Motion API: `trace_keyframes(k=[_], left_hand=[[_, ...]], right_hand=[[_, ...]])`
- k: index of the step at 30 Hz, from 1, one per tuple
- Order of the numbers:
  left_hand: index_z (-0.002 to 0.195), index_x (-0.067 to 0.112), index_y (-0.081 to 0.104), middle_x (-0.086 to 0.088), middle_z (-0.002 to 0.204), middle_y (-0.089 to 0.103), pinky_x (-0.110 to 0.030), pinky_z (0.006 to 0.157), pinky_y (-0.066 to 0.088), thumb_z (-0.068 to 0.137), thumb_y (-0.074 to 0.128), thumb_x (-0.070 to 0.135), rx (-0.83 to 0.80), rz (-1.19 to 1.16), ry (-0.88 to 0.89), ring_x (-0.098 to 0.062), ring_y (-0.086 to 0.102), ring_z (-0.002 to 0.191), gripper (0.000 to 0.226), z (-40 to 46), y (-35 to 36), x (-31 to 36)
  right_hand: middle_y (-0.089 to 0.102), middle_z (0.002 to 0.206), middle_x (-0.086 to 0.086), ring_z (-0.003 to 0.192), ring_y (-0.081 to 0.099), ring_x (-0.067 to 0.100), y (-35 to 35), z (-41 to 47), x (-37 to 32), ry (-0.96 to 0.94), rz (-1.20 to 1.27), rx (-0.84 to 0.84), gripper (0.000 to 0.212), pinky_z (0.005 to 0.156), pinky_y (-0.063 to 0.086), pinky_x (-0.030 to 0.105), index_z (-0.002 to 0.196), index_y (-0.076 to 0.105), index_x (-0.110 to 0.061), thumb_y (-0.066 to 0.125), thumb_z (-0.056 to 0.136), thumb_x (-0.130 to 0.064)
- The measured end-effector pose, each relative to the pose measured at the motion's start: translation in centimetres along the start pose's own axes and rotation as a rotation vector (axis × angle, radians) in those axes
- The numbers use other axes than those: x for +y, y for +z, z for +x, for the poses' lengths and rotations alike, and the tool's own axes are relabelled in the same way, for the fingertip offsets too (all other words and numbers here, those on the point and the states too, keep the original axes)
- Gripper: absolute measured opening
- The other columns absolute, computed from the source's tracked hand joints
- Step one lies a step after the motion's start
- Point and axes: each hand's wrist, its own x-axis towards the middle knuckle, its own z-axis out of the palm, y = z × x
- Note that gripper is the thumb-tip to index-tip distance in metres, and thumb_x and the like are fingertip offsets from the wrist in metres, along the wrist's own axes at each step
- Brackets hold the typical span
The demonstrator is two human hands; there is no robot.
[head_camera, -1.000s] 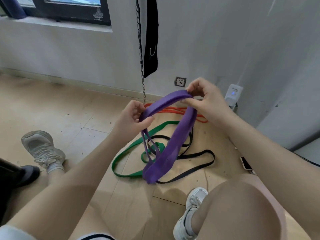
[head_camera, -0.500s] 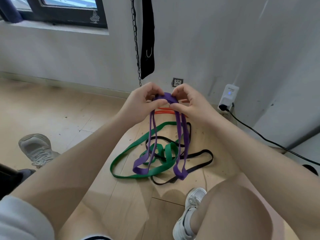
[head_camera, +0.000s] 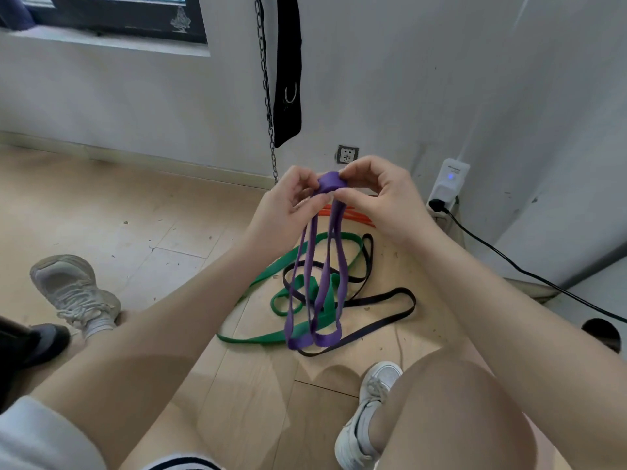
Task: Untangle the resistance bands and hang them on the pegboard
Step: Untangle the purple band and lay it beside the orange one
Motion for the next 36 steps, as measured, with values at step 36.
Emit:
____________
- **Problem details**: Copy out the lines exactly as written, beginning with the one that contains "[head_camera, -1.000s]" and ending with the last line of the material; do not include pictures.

- **Output for this task**:
[head_camera, -1.000s] 
[head_camera, -0.500s] 
[head_camera, +0.000s] 
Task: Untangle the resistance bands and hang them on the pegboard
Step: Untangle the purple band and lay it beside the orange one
Motion for the next 36 steps, as measured, with values at step 36.
Emit:

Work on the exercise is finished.